Copy the lines below verbatim. Begin with the first and end with the line containing "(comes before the".

### The data ###

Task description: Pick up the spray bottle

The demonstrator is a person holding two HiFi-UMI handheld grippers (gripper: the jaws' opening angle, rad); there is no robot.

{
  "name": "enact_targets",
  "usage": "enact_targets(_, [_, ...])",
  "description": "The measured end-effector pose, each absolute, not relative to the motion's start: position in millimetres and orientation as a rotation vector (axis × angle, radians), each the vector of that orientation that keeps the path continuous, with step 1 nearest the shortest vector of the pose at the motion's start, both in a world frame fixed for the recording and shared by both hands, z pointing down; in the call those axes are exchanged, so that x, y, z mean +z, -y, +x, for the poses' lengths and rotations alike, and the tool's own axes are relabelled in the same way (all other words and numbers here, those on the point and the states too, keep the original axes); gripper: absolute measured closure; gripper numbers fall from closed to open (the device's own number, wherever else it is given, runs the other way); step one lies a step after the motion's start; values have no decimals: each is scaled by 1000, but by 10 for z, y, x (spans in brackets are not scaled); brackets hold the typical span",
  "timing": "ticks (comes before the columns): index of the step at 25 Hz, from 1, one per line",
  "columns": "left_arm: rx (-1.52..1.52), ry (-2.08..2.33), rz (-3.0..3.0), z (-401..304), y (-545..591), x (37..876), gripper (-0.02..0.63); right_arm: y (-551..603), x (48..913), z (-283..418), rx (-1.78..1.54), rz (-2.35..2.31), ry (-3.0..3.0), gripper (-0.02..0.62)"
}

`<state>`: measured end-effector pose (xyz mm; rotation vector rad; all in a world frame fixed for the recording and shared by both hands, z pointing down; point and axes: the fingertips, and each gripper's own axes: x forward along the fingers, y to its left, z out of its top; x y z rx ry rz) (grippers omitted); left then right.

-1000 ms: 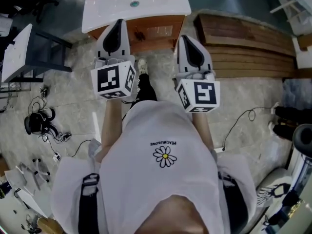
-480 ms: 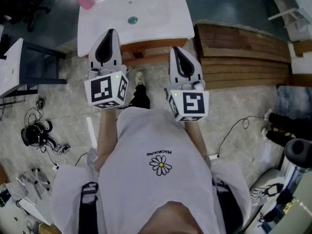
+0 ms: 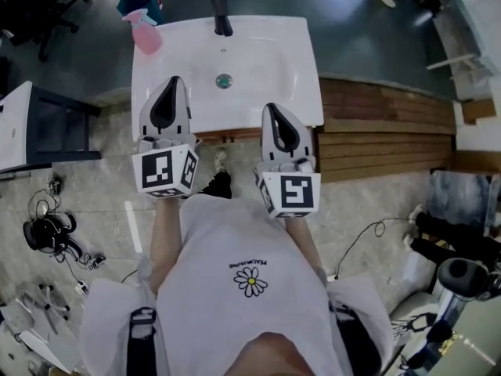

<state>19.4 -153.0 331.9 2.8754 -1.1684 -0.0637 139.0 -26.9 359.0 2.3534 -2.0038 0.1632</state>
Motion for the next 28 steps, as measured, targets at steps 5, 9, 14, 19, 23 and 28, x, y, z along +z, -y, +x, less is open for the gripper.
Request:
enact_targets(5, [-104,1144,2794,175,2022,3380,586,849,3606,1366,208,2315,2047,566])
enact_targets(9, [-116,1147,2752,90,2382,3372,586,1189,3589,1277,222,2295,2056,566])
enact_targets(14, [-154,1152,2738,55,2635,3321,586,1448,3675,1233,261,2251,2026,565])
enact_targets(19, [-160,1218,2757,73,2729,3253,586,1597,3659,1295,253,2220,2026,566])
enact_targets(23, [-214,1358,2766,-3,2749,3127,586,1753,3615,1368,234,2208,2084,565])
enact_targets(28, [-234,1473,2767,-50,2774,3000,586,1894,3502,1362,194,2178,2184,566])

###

Written solution:
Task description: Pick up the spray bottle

The demonstrator is a person holding two HiFi-UMI handheld grippers (gripper: the jaws' opening angle, rad); there is no robot.

{
  "name": "enact_targets",
  "usage": "enact_targets(_, [_, ...])",
  "description": "The measured end-effector pose, each absolute, not relative to the motion's start: position in millimetres and orientation as a rotation vector (axis × angle, radians), each the vector of that orientation that keeps the path continuous, with step 1 nearest the shortest vector of the pose at the motion's start, both in a world frame fixed for the recording and shared by both hands, z pointing down; in the call those axes are exchanged, so that x, y, z mean +z, -y, +x, for the poses' lengths and rotations alike, and the tool's own axes are relabelled in the same way (all other words and numbers here, those on the point and the states too, keep the original axes); gripper: absolute measured closure; gripper numbers fall from closed to open (the device's own number, wherever else it is given, runs the other way); step one lies a step after the motion's start; values have no decimals: each is scaled by 1000, but by 10 for z, y, x (spans in brackets are not scaled); brackets hold the typical span",
  "timing": "ticks (comes before the columns): index of the step at 25 Hz, from 1, one per line",

Nothing further is required of this output.